Kondisi inilah yang memunculkan banyak sekali perubahan stigma ekonomi masyarakat dimana yang bisa mengikuti arus perubahan akan menjadi makin kaya namun yang tertinggal akan makin tergilas dan Indonesia, dia lihat belum bisa menyesuaikan kondisi tersebut 100 persen.
“Perlu strongger yang kuat untuk growth up, bangkit, bertahan dan melawan. Ini kunci agar ekonomi di era pandemi ini tetap on the track,” katanya.
Khusus di Sumsel, dia melihat belum ada satu pun kota yang pemerintahannya mampu mandiri secara pembayaran kebijakan fiskal, belum ada yang mampu berdiri secara mandiri dan utuh. Namun untuk yang masuk dalam kategori menuju mandiri sudah ada yakni pemerintah provinsi Sumsel dan Pemerintah Kota Palembang, selebihnya belum ada.
Jika dirunut, kata dia, untuk kota di Indonesia yang mampu mandiri secara utuh dalam hal pembayaran fiskal adalah kota badung dengan skor 0,82.
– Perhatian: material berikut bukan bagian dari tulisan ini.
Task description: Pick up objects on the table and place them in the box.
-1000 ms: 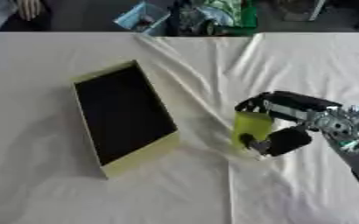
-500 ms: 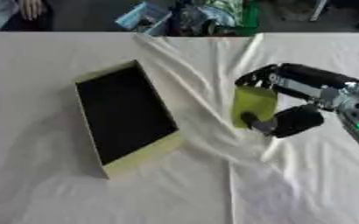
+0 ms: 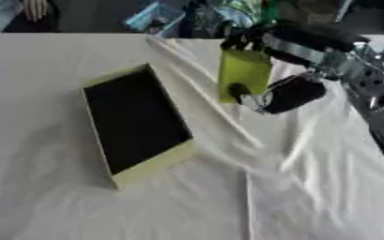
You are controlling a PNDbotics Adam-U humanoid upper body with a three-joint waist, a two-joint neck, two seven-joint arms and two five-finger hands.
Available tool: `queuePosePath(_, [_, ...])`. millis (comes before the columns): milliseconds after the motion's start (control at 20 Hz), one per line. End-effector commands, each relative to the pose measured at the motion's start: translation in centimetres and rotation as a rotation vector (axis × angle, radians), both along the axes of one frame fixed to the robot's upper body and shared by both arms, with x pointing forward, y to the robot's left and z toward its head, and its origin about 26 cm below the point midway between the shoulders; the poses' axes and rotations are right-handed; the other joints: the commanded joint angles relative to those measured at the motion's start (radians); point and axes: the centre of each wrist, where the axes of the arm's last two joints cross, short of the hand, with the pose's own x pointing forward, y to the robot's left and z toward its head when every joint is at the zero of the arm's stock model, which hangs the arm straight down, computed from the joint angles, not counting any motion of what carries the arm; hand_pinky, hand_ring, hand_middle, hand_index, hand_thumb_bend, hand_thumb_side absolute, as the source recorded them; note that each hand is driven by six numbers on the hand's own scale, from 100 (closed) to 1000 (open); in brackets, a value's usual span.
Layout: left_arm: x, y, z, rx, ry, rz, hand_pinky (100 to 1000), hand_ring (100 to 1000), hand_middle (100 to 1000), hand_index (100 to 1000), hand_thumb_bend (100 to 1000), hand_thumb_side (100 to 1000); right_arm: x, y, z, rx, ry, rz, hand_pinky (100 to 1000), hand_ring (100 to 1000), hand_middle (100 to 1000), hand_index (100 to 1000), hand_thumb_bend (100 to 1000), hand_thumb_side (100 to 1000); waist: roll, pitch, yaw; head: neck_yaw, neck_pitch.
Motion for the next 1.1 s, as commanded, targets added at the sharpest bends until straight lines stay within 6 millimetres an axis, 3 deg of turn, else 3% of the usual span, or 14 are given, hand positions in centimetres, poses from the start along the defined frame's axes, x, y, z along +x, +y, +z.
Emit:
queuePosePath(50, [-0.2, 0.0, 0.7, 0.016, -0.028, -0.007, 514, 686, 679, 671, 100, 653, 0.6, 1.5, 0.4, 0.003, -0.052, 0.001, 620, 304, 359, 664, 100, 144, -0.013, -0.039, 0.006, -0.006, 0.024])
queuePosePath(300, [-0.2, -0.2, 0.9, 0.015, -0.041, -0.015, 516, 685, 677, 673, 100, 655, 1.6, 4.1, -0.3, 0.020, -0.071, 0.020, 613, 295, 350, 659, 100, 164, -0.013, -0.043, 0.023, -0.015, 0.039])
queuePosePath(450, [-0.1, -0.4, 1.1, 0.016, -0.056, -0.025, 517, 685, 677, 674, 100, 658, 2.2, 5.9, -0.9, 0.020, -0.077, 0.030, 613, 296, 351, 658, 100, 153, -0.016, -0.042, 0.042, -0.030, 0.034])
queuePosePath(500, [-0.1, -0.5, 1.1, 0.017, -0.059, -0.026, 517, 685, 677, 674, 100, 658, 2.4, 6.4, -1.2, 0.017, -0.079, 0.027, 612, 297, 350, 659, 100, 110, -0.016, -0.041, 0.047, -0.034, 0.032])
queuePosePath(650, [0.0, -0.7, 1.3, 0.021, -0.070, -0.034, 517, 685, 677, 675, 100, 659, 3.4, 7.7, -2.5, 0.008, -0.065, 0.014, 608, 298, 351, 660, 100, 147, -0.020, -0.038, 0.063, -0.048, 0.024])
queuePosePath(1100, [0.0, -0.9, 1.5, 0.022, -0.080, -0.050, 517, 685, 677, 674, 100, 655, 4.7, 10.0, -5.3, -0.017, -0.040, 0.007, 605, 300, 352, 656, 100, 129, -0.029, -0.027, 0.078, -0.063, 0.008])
“Bukan kota Jakarta, bukan kota bandung atau Bali. Justru kota Badung menjadi satu-satunya kota yang bisa mandiri secara pembayaran fiskal selama pandemi. Ini karena penduduk dan pemerintahnya sangat kreatif dalam pengembangan potensi daerahnya sehingga pembayaran fiskal nya tak lagi bergantung dengan pusat lagi, “katanya.
Menurutnya, ada tiga langkah sehingga Kemandirian Fiskal di Sumsel bisa dicapai, yakni perlu gagasan dan strategi khusus untuk meningkatkan kemampuan fiskal, kedua adalah perhatian lebih pemerintah terhadap sektor-sektor perekonomian yang berpotensi berkembang serta perizinan untuk sektor retail dipermudah, sperti perizinan dari BPOM untuk produk andalan Sumsel sehingga bisa bebas dijual di pasaran luar.
Jika tiga langkah tersebut dilakukan secara maksimal maka bukan tidak mungkin capaian kemandirian fiskal bisa terwujud. (Dewi).